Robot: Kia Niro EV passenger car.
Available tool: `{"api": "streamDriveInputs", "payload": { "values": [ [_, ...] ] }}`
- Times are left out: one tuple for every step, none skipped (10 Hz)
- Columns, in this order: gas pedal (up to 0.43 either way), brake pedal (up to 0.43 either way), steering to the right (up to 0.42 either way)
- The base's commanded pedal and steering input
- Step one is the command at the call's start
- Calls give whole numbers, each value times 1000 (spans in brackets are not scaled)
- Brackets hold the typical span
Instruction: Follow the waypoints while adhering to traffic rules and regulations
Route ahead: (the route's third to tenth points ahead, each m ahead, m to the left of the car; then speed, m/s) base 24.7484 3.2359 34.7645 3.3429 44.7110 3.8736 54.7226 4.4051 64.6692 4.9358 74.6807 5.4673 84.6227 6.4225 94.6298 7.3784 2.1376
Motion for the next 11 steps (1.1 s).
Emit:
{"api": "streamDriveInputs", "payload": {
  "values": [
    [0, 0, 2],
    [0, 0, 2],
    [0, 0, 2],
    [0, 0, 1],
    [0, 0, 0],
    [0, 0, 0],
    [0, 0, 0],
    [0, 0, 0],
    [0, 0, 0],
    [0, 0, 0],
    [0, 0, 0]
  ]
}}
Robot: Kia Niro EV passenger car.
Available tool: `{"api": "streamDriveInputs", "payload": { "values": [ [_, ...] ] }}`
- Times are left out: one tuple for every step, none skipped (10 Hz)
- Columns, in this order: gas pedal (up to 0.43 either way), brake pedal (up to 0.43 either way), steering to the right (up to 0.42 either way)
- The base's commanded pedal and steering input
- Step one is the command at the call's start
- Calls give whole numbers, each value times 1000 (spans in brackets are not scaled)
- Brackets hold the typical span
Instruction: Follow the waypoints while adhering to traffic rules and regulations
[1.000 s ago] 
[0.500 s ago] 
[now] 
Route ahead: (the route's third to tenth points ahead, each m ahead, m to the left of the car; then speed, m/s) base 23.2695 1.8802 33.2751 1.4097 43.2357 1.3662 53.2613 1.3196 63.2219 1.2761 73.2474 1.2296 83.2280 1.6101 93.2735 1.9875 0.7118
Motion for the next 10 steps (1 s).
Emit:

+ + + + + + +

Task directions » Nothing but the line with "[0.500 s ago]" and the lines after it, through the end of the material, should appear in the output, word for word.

Written solution »
[0.500 s ago] 
[now] 
Route ahead: (the route's third to tenth points ahead, each m ahead, m to the left of the car; then speed, m/s) base 23.2695 1.8802 33.2751 1.4097 43.2357 1.3662 53.2613 1.3196 63.2219 1.2761 73.2474 1.2296 83.2280 1.6101 93.2735 1.9875 0.7118
Motion for the next 10 steps (1 s).
Emit:

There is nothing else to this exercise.